Una sperimentazione clinica per confrontare l’uso di atezolizumab più bevacizumab con sorafenib in pazienti affetti da carcinoma epatocellulare avanzato non trattato (IMbrave150)

Come funziona la sperimentazione clinica IMbrave150?
Questa sperimentazione clinica sta reclutando persone con un tipo specifico di cancro al fegato denominato ‘carcinoma epatocellulare’ o HCC, che ha iniziato a diffondersi ai tessuti circostanti o ai linfonodi (‘avanzato’) o che non può essere rimosso chirurgicamente (‘inoperabile’).

Come partecipare a questa sperimentazione clinica?
Per partecipare a questa sperimentazione clinica, non deve avere già assunto farmaci per il suo carcinoma avanzato o inoperabile.

Se pensa che questa sperimentazione clinica possa essere adatta alla sua situazione e desidera prenderne parte, deve parlarne con il suo medico.

Se il medico ritiene che lei sia idoneo a partecipare a questa sperimentazione clinica, può indirizzarla al più vicino medico che segue la sperimentazione clinica che le fornirà tutte le informazioni necessarie a prendere la decisione di prendervi parte.

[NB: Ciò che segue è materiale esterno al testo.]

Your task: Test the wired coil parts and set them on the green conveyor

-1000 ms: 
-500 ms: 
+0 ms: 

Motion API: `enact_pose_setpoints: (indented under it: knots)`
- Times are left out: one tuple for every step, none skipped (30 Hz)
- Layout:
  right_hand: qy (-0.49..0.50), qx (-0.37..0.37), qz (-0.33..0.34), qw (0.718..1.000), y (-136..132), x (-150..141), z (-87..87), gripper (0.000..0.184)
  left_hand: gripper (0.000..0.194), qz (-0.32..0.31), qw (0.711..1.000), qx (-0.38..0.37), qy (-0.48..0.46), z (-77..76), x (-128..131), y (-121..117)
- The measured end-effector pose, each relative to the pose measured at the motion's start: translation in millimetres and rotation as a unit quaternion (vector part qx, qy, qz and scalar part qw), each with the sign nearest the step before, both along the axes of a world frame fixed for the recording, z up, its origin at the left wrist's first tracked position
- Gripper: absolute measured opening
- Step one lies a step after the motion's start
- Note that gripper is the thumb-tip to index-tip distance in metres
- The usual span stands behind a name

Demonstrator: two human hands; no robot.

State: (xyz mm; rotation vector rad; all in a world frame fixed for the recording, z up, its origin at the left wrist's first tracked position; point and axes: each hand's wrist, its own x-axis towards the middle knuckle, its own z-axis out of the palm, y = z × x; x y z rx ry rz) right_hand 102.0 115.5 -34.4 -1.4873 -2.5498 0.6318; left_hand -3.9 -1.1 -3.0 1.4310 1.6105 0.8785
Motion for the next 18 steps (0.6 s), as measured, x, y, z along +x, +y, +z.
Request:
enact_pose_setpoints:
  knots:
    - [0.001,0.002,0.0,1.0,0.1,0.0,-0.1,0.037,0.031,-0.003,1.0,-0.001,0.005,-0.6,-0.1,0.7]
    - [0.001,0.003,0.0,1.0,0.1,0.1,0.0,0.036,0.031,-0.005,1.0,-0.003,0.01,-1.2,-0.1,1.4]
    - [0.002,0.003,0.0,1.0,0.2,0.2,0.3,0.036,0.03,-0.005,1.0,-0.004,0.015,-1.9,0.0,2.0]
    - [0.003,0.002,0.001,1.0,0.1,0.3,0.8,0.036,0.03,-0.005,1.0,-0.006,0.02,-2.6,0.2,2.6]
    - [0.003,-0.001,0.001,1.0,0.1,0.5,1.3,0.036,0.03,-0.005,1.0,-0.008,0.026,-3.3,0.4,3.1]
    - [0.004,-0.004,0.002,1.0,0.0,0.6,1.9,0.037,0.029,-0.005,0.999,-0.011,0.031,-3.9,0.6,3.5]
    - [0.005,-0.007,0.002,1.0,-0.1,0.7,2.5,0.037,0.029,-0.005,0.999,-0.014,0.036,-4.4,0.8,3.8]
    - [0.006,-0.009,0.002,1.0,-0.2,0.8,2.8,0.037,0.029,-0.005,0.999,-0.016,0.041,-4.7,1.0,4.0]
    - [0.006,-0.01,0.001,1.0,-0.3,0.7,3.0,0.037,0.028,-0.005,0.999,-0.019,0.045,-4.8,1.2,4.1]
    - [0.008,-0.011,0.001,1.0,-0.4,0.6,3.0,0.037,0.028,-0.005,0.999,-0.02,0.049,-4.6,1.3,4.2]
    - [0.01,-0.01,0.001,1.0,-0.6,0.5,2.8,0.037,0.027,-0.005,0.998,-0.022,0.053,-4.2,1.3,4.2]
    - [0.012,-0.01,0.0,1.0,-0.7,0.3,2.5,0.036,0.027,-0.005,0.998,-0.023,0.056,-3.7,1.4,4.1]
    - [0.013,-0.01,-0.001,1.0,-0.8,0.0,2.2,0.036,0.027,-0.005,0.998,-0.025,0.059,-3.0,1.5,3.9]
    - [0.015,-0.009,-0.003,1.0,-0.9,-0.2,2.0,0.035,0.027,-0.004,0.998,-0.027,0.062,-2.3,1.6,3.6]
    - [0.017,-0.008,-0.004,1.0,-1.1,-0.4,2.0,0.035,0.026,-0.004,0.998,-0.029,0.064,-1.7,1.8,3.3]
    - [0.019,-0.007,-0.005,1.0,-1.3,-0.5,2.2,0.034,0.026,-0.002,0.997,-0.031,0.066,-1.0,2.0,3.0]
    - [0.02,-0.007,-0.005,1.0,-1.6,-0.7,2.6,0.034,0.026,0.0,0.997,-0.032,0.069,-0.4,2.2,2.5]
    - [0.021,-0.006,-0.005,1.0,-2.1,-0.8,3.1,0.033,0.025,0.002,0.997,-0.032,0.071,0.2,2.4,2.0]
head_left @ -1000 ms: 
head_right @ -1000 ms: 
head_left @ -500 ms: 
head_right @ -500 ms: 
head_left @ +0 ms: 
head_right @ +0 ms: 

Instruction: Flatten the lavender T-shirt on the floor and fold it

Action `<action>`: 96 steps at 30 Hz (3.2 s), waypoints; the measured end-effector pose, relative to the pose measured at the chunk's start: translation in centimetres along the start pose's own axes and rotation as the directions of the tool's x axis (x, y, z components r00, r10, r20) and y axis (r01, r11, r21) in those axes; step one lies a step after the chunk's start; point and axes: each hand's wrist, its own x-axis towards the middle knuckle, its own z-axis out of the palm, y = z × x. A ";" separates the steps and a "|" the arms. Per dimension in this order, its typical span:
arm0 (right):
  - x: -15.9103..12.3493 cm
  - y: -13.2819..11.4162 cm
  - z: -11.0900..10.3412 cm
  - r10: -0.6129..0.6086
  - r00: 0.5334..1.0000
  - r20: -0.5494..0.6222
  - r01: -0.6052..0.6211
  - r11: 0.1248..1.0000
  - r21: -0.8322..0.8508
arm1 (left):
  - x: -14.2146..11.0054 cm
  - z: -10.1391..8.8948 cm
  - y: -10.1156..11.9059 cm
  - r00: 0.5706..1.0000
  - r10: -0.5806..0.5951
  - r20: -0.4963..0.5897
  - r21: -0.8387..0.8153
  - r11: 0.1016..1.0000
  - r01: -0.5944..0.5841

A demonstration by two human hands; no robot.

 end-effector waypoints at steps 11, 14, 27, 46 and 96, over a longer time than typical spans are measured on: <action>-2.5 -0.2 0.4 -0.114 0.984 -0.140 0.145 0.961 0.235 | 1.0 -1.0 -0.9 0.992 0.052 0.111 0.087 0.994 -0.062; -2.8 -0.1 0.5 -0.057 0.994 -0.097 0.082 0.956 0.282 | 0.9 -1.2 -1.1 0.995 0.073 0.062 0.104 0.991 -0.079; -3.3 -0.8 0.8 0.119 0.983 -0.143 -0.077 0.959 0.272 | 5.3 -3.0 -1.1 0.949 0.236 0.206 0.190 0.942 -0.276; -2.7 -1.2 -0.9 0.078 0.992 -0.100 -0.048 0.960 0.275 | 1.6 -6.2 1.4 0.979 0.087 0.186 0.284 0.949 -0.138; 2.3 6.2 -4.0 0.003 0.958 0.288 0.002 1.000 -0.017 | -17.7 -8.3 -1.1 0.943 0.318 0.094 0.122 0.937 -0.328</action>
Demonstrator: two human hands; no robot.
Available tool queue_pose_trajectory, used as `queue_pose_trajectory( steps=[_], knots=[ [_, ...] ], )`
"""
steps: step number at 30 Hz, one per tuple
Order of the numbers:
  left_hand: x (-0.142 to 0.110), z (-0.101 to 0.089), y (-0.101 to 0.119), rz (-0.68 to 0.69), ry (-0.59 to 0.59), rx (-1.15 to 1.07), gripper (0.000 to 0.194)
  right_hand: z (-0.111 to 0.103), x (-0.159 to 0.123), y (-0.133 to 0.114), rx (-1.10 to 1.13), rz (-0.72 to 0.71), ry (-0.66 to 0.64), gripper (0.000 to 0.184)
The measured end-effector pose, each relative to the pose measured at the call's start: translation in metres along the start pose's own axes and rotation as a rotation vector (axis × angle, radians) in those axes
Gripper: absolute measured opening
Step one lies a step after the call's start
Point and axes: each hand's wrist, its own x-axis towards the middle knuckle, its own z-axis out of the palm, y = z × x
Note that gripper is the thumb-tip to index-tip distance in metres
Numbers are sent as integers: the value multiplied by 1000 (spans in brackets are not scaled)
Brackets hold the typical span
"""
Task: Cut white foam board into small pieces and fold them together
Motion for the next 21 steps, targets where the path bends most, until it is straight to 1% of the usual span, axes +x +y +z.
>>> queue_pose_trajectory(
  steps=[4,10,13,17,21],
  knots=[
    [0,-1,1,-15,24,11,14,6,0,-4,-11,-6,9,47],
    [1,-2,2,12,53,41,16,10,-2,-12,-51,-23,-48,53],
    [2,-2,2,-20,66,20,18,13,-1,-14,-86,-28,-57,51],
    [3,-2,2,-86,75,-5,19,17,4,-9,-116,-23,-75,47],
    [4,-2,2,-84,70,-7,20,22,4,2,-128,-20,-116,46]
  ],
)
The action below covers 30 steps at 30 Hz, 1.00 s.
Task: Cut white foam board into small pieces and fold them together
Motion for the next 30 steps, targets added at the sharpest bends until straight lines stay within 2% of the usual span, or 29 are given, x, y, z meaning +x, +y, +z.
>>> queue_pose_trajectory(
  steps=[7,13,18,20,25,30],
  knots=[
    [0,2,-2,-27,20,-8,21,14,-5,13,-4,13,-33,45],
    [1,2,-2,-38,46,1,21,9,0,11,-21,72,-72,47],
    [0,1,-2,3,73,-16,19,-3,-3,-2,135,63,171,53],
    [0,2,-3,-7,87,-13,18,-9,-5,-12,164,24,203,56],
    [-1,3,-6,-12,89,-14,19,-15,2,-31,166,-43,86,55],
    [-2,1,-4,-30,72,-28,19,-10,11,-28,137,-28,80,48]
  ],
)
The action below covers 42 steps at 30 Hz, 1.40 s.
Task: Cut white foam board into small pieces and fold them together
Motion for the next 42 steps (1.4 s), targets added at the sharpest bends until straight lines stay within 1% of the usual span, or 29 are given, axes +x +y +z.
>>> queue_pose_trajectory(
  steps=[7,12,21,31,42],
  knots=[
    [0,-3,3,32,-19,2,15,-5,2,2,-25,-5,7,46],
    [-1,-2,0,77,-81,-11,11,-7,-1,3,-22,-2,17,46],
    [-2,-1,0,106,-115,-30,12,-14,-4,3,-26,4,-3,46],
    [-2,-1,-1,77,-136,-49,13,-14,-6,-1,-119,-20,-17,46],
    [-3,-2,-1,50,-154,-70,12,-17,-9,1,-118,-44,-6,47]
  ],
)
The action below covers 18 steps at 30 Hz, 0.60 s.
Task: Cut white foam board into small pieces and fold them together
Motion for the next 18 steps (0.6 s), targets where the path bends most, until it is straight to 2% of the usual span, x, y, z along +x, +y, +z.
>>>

I centri di sperimentazione clinica sono indicati nella parte superiore di questa pagina.

Sarà sottoposto ad altri esami al fine di verificare che possa ricevere i trattamenti somministrati in questa sperimentazione clinica. Alcuni di questi esami o procedure possono rientrare nelle sue normali cure mediche e possono essere eseguiti anche se non partecipa alla sperimentazione clinica. Se recentemente si è sottoposto a esami, potrebbe non essere necessario rifarli.

Prima di iniziare la sperimentazione clinica, le verranno comunicati tutti i rischi e i benefici della partecipazione alla sperimentazione e quali altri trattamenti sono disponibili in modo che possa decidere se desidera ancora prenderne parte. Durante la partecipazione alla sperimentazione clinica, sia gli uomini che le donne (se la paziente non è ancora in stato di gravidanza ma è in età fertile) non dovranno avere rapporti eterosessuali o in caso contrario dovranno assumere farmaci contraccettivi per motivi di sicurezza.

Quale trattamento mi verrà somministrato se aderisco a questa sperimentazione clinica?
Tutti coloro che aderiranno a questa sperimentazione clinica saranno divisi in due gruppi in modo casuale (come lanciare una moneta) e riceveranno uno dei due trattamenti seguenti:

• Una volta ogni 3 settimane, le verrà somministrata una combinazione di due nuovi farmaci sperimentali, atezolizumab e bevacizumab, in vena (‘infusione intravenosa’).
• Oppure le verranno somministrate 2 compresse di sorafenib da ingerire 2 volte al giorno per tutto il periodo del trattamento.

Avrà 2 possibilità su 3 di ricevere atezolizumab e bevacizumab e 1 possibilità su 3 di ricevere sorafenib.

Quanto spesso mi dovrò recare alle viste di follow-up e per quanto tempo?
Il trattamento sperimentale le verrà somministrato a condizione che possa aiutarla. Sarà libero di interrompere il trattamento in qualsiasi momento. Dopo aver ricevuto un trattamento, il medico della sperimentazione clinica la visiterà regolarmente ogni 3 settimane. Queste visite ospedaliere includeranno un esame delle condizioni fisiche, esami del sangue (e un test di gravidanza se è donna), sondaggi su come si sente e su come gestisce le attività quotidiane, su come il suo cancro sta rispondendo al trattamento ed eventuali effetti collaterali che potrebbe avere. Dovrà anche effettuare scansioni del tumore ogni 6 settimane per il primo anno e successivamente ogni 9 settimane.